Start of Block

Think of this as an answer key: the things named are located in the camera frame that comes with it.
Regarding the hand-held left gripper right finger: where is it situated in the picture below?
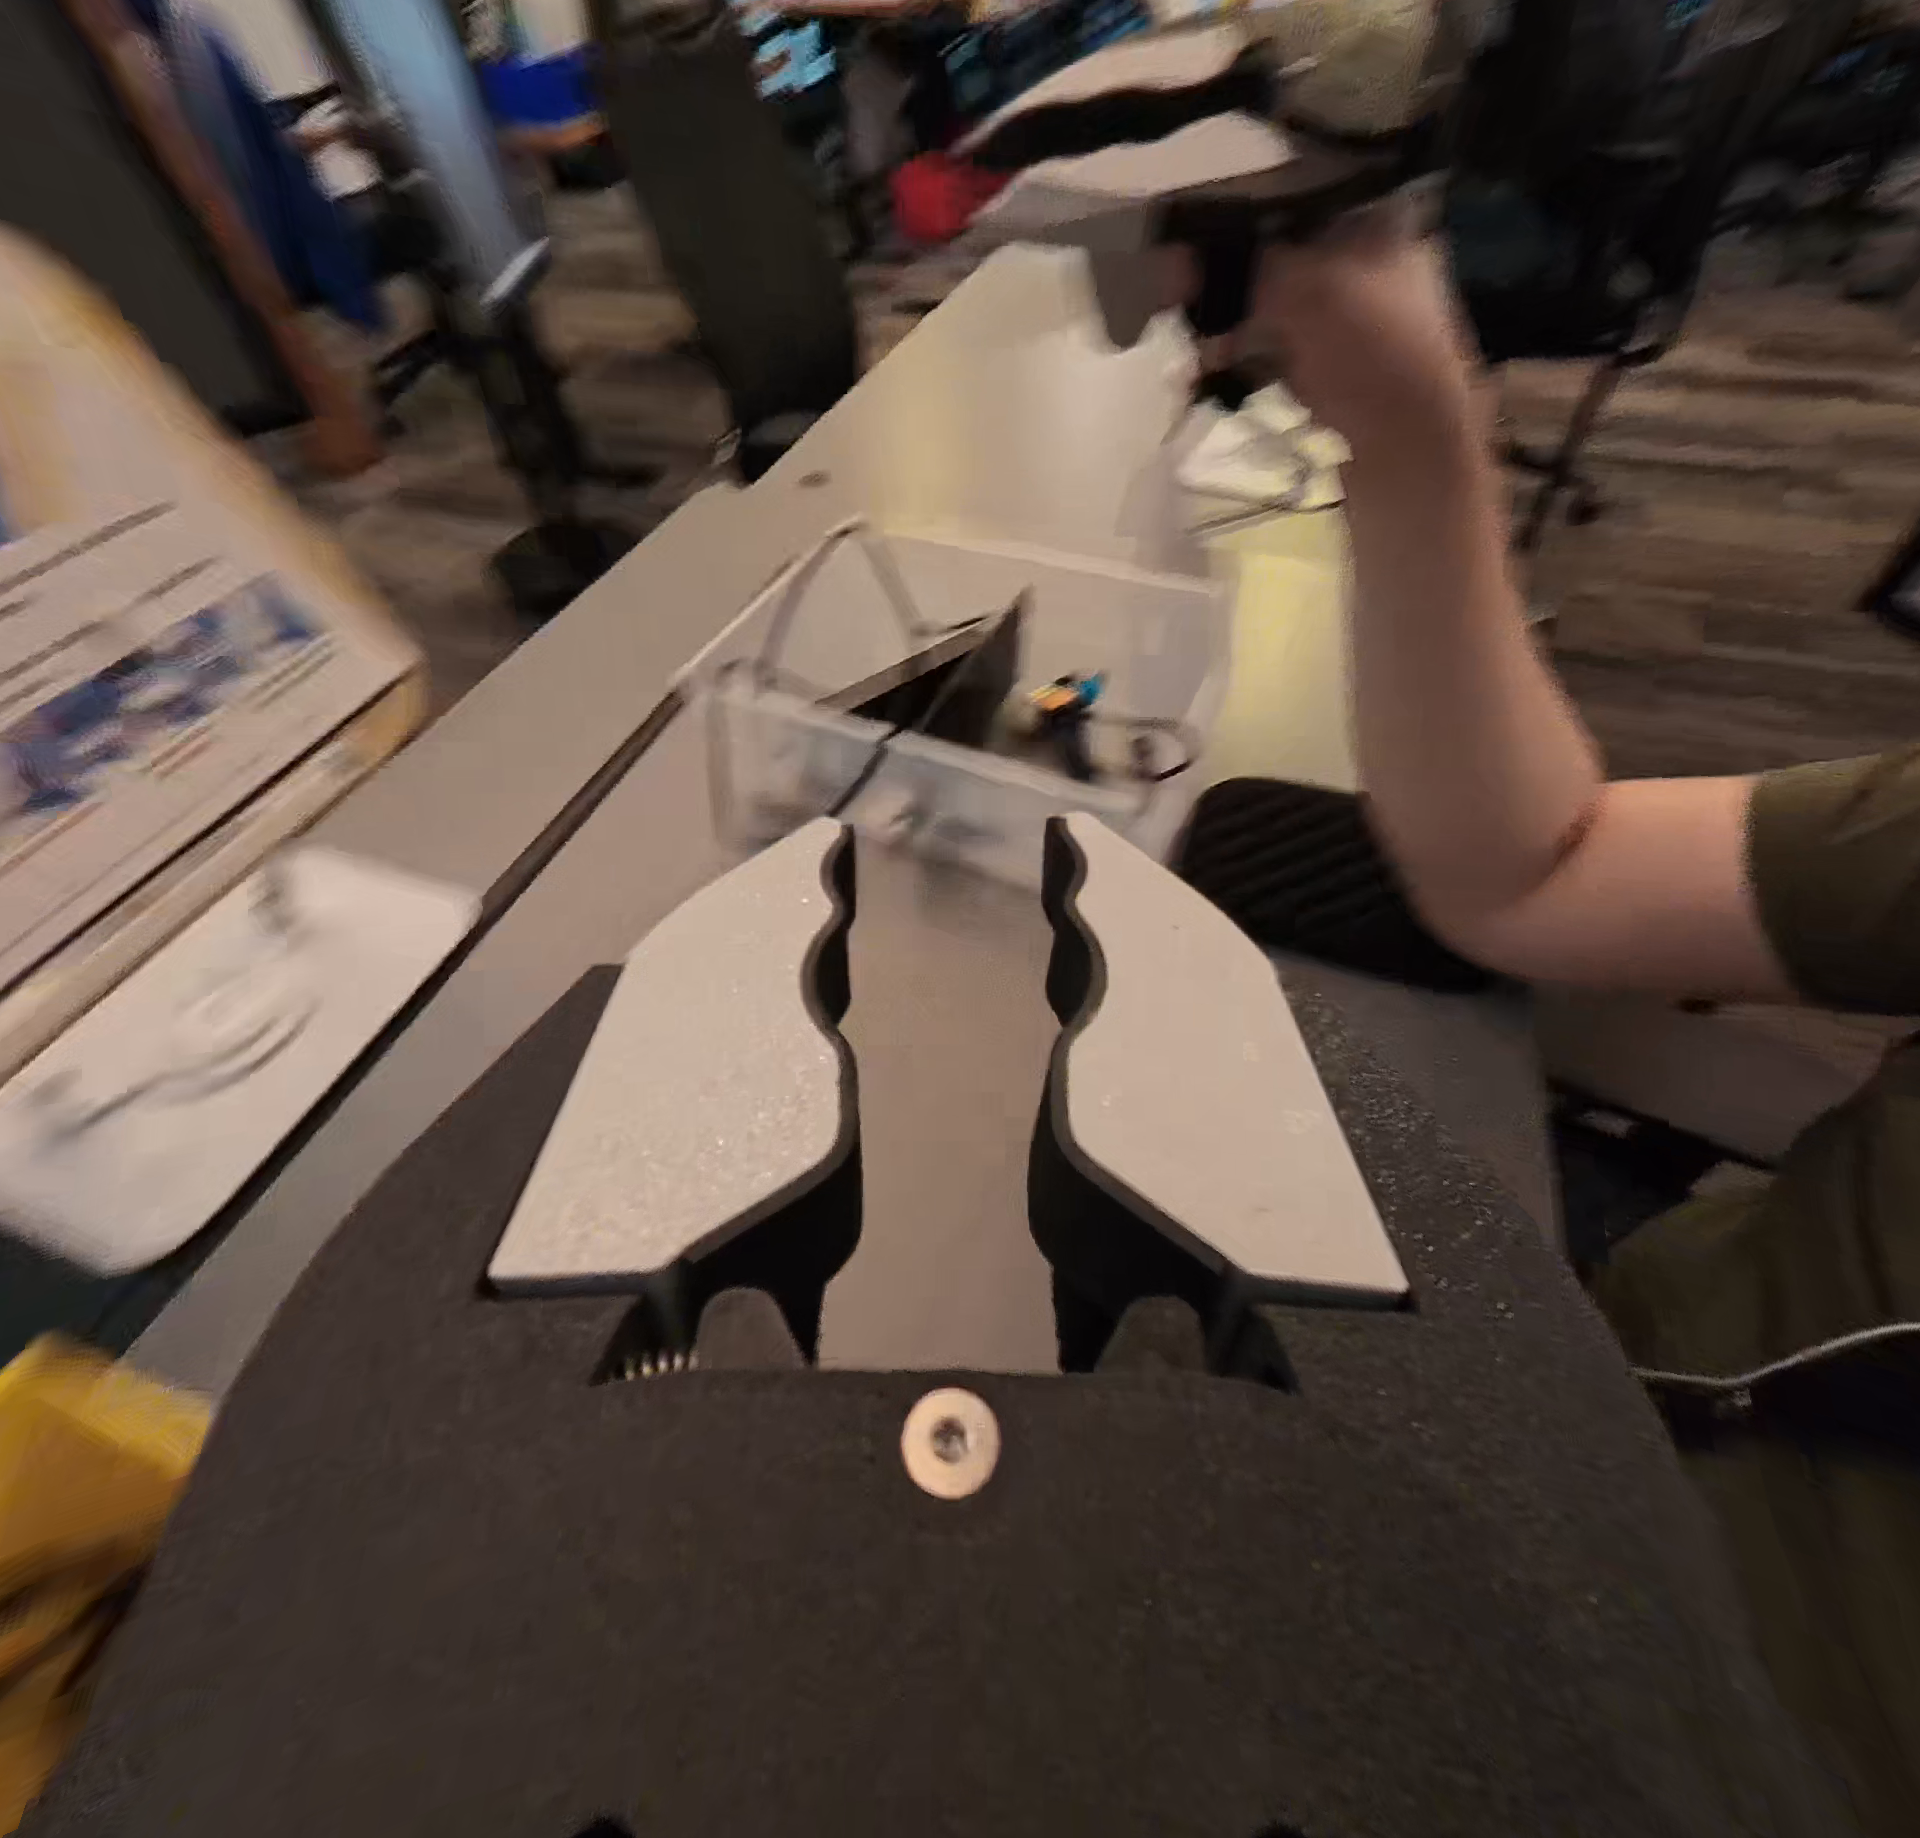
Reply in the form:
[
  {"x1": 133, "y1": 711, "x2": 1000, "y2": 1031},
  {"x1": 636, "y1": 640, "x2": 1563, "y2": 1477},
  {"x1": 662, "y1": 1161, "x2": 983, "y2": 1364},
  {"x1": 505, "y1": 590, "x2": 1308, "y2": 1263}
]
[{"x1": 1028, "y1": 814, "x2": 1411, "y2": 1363}]

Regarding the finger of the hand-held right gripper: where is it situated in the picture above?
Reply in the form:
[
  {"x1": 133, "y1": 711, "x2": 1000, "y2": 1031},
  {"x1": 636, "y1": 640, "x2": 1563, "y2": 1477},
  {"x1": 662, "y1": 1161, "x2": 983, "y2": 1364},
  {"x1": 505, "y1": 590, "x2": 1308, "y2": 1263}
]
[
  {"x1": 949, "y1": 23, "x2": 1279, "y2": 170},
  {"x1": 981, "y1": 110, "x2": 1308, "y2": 221}
]

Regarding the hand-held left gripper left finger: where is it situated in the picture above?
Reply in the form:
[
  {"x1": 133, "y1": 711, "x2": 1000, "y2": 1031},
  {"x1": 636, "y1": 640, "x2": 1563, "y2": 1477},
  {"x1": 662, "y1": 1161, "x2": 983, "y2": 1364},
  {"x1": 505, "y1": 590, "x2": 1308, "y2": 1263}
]
[{"x1": 486, "y1": 819, "x2": 863, "y2": 1363}]

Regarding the clear plastic bin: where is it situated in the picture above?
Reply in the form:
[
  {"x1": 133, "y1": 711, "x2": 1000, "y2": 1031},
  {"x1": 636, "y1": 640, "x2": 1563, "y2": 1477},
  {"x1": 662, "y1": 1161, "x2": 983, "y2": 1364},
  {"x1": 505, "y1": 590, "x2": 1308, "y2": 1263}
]
[{"x1": 674, "y1": 518, "x2": 1223, "y2": 866}]

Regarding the red storage bin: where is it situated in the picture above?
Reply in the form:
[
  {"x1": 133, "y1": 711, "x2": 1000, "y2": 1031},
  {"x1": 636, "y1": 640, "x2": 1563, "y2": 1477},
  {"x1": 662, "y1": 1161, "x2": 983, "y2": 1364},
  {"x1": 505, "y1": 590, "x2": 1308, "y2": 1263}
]
[{"x1": 892, "y1": 151, "x2": 1007, "y2": 242}]

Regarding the black quilted wrist rest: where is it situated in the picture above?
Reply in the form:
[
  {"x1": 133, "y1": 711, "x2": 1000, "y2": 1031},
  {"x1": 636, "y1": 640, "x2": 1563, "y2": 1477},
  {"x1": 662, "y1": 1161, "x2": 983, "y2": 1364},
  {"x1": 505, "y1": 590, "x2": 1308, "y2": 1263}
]
[{"x1": 1177, "y1": 775, "x2": 1502, "y2": 991}]

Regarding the black office chair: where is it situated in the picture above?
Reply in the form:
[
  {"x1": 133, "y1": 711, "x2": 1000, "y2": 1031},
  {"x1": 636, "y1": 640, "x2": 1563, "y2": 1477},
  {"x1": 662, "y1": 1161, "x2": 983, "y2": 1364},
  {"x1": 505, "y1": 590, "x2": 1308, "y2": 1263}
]
[{"x1": 1447, "y1": 0, "x2": 1920, "y2": 551}]

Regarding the white stand base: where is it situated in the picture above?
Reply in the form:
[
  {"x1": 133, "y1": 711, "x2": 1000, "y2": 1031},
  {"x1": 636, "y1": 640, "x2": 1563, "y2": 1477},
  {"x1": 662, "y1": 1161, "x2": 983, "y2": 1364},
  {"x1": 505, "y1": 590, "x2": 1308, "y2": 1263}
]
[{"x1": 0, "y1": 845, "x2": 482, "y2": 1277}]

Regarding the yellow plastic bin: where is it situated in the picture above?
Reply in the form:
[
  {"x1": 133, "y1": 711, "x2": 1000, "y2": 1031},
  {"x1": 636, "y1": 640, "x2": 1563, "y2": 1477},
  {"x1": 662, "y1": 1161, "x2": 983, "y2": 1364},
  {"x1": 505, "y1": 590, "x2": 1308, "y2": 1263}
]
[{"x1": 0, "y1": 1334, "x2": 212, "y2": 1781}]

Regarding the blue jacket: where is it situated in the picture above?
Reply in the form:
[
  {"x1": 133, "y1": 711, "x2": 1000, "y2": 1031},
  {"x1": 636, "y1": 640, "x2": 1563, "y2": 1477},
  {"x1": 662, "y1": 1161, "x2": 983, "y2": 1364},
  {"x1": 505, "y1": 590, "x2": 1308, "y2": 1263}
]
[{"x1": 90, "y1": 0, "x2": 391, "y2": 340}]

End of Block

## What is required
Retype every record above exactly as written, but leave out the pictures.

## Result of the task
Think of this as an answer key: the things named are located in the camera frame that comes with it.
Regarding the hand-held left gripper right finger: where is it situated in the picture below?
Reply in the form:
[
  {"x1": 133, "y1": 711, "x2": 1000, "y2": 1031},
  {"x1": 636, "y1": 640, "x2": 1563, "y2": 1477},
  {"x1": 662, "y1": 1161, "x2": 983, "y2": 1364},
  {"x1": 505, "y1": 590, "x2": 1308, "y2": 1263}
]
[{"x1": 1028, "y1": 814, "x2": 1411, "y2": 1363}]

Regarding the finger of the hand-held right gripper: where is it situated in the picture above?
Reply in the form:
[
  {"x1": 133, "y1": 711, "x2": 1000, "y2": 1031},
  {"x1": 636, "y1": 640, "x2": 1563, "y2": 1477},
  {"x1": 662, "y1": 1161, "x2": 983, "y2": 1364},
  {"x1": 505, "y1": 590, "x2": 1308, "y2": 1263}
]
[
  {"x1": 949, "y1": 23, "x2": 1279, "y2": 170},
  {"x1": 981, "y1": 110, "x2": 1308, "y2": 221}
]

Regarding the hand-held left gripper left finger: where is it situated in the picture above?
Reply in the form:
[
  {"x1": 133, "y1": 711, "x2": 1000, "y2": 1031},
  {"x1": 636, "y1": 640, "x2": 1563, "y2": 1477},
  {"x1": 662, "y1": 1161, "x2": 983, "y2": 1364},
  {"x1": 505, "y1": 590, "x2": 1308, "y2": 1263}
]
[{"x1": 486, "y1": 819, "x2": 863, "y2": 1363}]

Regarding the clear plastic bin: where is it situated in the picture above?
Reply in the form:
[
  {"x1": 133, "y1": 711, "x2": 1000, "y2": 1031},
  {"x1": 636, "y1": 640, "x2": 1563, "y2": 1477},
  {"x1": 662, "y1": 1161, "x2": 983, "y2": 1364},
  {"x1": 505, "y1": 590, "x2": 1308, "y2": 1263}
]
[{"x1": 674, "y1": 518, "x2": 1223, "y2": 866}]

Regarding the red storage bin: where is it situated in the picture above?
Reply in the form:
[
  {"x1": 133, "y1": 711, "x2": 1000, "y2": 1031},
  {"x1": 636, "y1": 640, "x2": 1563, "y2": 1477},
  {"x1": 662, "y1": 1161, "x2": 983, "y2": 1364},
  {"x1": 505, "y1": 590, "x2": 1308, "y2": 1263}
]
[{"x1": 892, "y1": 151, "x2": 1007, "y2": 242}]

Regarding the black quilted wrist rest: where is it situated in the picture above?
Reply in the form:
[
  {"x1": 133, "y1": 711, "x2": 1000, "y2": 1031},
  {"x1": 636, "y1": 640, "x2": 1563, "y2": 1477},
  {"x1": 662, "y1": 1161, "x2": 983, "y2": 1364},
  {"x1": 505, "y1": 590, "x2": 1308, "y2": 1263}
]
[{"x1": 1177, "y1": 775, "x2": 1502, "y2": 991}]

Regarding the black office chair: where is it situated in the picture above?
Reply in the form:
[
  {"x1": 133, "y1": 711, "x2": 1000, "y2": 1031},
  {"x1": 636, "y1": 640, "x2": 1563, "y2": 1477},
  {"x1": 662, "y1": 1161, "x2": 983, "y2": 1364},
  {"x1": 505, "y1": 590, "x2": 1308, "y2": 1263}
]
[{"x1": 1447, "y1": 0, "x2": 1920, "y2": 551}]

Regarding the white stand base: where is it situated in the picture above?
Reply in the form:
[
  {"x1": 133, "y1": 711, "x2": 1000, "y2": 1031},
  {"x1": 636, "y1": 640, "x2": 1563, "y2": 1477},
  {"x1": 662, "y1": 1161, "x2": 983, "y2": 1364},
  {"x1": 505, "y1": 590, "x2": 1308, "y2": 1263}
]
[{"x1": 0, "y1": 845, "x2": 482, "y2": 1277}]

Regarding the yellow plastic bin: where is it situated in the picture above?
Reply in the form:
[
  {"x1": 133, "y1": 711, "x2": 1000, "y2": 1031},
  {"x1": 636, "y1": 640, "x2": 1563, "y2": 1477},
  {"x1": 662, "y1": 1161, "x2": 983, "y2": 1364},
  {"x1": 505, "y1": 590, "x2": 1308, "y2": 1263}
]
[{"x1": 0, "y1": 1334, "x2": 212, "y2": 1781}]

Regarding the blue jacket: where is it situated in the picture above?
Reply in the form:
[
  {"x1": 133, "y1": 711, "x2": 1000, "y2": 1031},
  {"x1": 636, "y1": 640, "x2": 1563, "y2": 1477},
  {"x1": 662, "y1": 1161, "x2": 983, "y2": 1364},
  {"x1": 505, "y1": 590, "x2": 1308, "y2": 1263}
]
[{"x1": 90, "y1": 0, "x2": 391, "y2": 340}]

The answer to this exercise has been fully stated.